Hace más de una década hice una visita a la Casa de la Música Mexicana que me emocionó profundamente. La había fundado en 1991 don Daniel García Blanco, ese personaje notable acerca de quien escribí en fecha reciente con motivo de su lamentabilísimo fallecimiento, ya que era de esas personas que vino a perfumar el mundo, a diferencia de muchas que vienen a apestarlo.

A raíz de esa primera visita publiqué la crónica titulada “Si muero lejos de ti”, frase que nos evoca la popular canción, que si se escucha en el extranjero y con unas “copitas” adentro, despierta la más profunda nostalgia, de la misma manera que no se puede dejar de suspirar con ciertas melodías románticas o que se acelere el pulso con un sonecito jarocho, para no hablar de las caricias que le hace al alma la sabrosa marimba.

Es la riqueza inmensa de la música mexicana, conformada por varias herencias: la prehispánica, que nos legó una serie de manifestaciones musicales conocidas mediante códices, vestigios, relatos escritos y en los instrumentos y costumbres melódicas que aún sobreviven en algunos grupos indígenas.

España trajo variadas influencias, tanto de música religiosa como profana, que fueron conformando una música mestiza y no podemos olvidar la raíz negra, que por medio de los esclavos africanos, que fueron numerosos, marcaron de manera profunda el canto, el baile y la música instrumental. En el siglo XIX fue intensa la penetración europea que también dejó su huella.

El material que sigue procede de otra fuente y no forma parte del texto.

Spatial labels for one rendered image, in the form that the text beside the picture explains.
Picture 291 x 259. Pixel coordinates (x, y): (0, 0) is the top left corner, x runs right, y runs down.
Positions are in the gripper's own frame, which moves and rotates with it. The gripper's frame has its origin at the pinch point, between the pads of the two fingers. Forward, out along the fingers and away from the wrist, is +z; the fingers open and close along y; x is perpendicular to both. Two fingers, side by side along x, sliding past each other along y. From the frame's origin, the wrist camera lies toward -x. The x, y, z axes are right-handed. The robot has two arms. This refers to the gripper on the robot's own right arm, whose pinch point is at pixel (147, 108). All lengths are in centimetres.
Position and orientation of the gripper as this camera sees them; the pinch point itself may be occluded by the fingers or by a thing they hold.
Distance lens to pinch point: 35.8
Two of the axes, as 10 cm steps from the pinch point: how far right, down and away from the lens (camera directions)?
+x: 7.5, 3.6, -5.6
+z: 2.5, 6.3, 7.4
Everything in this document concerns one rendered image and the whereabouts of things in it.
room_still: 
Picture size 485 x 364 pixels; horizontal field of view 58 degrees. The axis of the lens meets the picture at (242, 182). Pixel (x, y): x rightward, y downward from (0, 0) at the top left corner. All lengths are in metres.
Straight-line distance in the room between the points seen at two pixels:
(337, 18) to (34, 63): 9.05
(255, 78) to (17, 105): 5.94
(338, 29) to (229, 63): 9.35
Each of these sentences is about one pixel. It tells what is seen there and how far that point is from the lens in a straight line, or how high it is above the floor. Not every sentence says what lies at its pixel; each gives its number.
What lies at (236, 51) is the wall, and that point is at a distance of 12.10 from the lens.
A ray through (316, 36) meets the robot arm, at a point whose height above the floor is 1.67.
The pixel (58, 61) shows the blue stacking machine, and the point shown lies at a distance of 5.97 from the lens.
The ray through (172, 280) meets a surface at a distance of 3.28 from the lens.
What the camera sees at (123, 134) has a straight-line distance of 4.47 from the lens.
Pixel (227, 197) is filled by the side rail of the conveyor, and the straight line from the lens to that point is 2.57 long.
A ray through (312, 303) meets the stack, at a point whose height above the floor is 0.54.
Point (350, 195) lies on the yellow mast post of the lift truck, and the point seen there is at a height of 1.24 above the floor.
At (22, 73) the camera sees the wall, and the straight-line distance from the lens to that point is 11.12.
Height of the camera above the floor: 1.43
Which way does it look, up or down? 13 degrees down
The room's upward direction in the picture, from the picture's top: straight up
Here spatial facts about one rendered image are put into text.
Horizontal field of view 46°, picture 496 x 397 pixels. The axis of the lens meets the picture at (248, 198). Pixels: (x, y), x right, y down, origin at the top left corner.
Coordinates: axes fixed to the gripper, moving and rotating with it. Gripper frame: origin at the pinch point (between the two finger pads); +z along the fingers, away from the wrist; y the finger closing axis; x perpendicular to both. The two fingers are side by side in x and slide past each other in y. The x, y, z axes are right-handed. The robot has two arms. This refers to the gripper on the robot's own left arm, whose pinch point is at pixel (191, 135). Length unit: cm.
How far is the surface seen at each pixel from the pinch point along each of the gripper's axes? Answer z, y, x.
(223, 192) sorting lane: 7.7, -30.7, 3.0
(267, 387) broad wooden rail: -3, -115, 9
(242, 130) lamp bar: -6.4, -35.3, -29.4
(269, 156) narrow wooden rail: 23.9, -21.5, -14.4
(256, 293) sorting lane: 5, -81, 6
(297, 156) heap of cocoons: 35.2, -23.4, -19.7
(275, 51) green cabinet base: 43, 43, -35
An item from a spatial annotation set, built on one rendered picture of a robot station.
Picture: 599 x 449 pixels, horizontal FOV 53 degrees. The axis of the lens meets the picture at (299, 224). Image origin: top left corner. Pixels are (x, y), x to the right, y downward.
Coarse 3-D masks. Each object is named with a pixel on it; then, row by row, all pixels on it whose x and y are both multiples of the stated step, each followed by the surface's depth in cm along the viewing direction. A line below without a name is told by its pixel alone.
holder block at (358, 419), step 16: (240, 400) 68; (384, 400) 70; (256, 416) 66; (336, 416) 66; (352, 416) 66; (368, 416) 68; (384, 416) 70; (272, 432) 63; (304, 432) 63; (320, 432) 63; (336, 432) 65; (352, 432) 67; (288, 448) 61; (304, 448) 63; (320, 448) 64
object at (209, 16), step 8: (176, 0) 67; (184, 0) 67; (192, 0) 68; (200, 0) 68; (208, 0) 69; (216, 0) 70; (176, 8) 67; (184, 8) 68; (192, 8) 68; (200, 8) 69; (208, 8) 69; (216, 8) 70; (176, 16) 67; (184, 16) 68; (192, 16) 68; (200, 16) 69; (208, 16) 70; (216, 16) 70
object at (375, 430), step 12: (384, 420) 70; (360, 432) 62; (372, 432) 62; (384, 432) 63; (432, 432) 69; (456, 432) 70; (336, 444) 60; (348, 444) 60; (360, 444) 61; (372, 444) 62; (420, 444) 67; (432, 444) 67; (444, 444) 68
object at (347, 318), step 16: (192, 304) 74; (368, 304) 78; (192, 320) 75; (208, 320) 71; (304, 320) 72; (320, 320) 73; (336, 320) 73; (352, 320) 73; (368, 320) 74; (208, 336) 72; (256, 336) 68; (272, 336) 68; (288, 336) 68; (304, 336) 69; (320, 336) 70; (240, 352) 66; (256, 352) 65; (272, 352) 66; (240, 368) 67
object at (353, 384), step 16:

Esta variedad de influjos dio origen a una multitud de expresiones, que permiten dividir al país en ocho grandes regiones musicales: la Huasteca, el Bajío, el Centro, la Costa del Pacífico, la Península de Yucatán y el Sureste, el Norte, Sotavento, la Costa Chica y el Istmo de Tehuantepec, según nos explicaba don Daniel.

Reflejo importante de nuestra cultura, estas manifestaciones melódicas no contaban con un lugar donde se les enseñara hasta que García Blanco logró que se materializara su sueño de toda una vida, en una antigua construcción fabril, por los rumbos de La Lagunilla. El predio tiene vida desde la época prehispánica, como lo constatan los vestigios arqueológicos hallados en excavaciones recientes: entierros tlaltelolcas con restos humanos, utensilios de barro y restos de habitaciones de esos tiempos. Estos vestigios forman parte actualmente de un pequeño museo de sitio, que comparte el lugar con uno de la música mexicana.

Aquí se puede aprender a tocar salterio, delicioso instrumento cuyo uso estaba casi extinto y que aquí ha revivido con gran éxito, conformando un excelente grupo, que actúa frecuentemente en diversos lugares de la ciudad. El violín huasteco no se queda atrás, acompañando su sabrosa música con graciosas tonadillas.

La escuela enseña prácticamente cualquier instrumento que se le ocurra: mandolina, marimba, guitarra, congas y batería para las percusiones afroantillanas; trompeta, sax y clarinete, que según explicaba el maestro García Blanco, “son muy útiles para hacer ensambles” y el taller de canto que ofrece: romántico, ranchero, lírico e indígena y como remate puede aprender teclados y danza regional.

Este sitio maravilloso se sostiene fundamentalmente por el apoyo económico que le proporciona la Secretaría de Cultura del Gobierno del DF, siempre escaso y con dificultades. Ahora su titular, la señora Elena Cepeda, anuncia como gran novedad que se va a crear el Museo Metropolitano de Música “ante la falta de espacios dedicados a esta disciplina y la escasa educación en la materia” y añade “no existe en el país un recinto que promueva y difunda la música”.

Por lo visto ignora la existencia de la Casa de la Música Mexicana y su notable labor. Y va a erogar recursos para crear algo que ya existe, en lugar de apoyar plenamente esta institución. Como se dice popularmente quiere “inventar el hilo negro”, actitud muy frecuente en los funcionarios; al fin que es con el dinero del erario.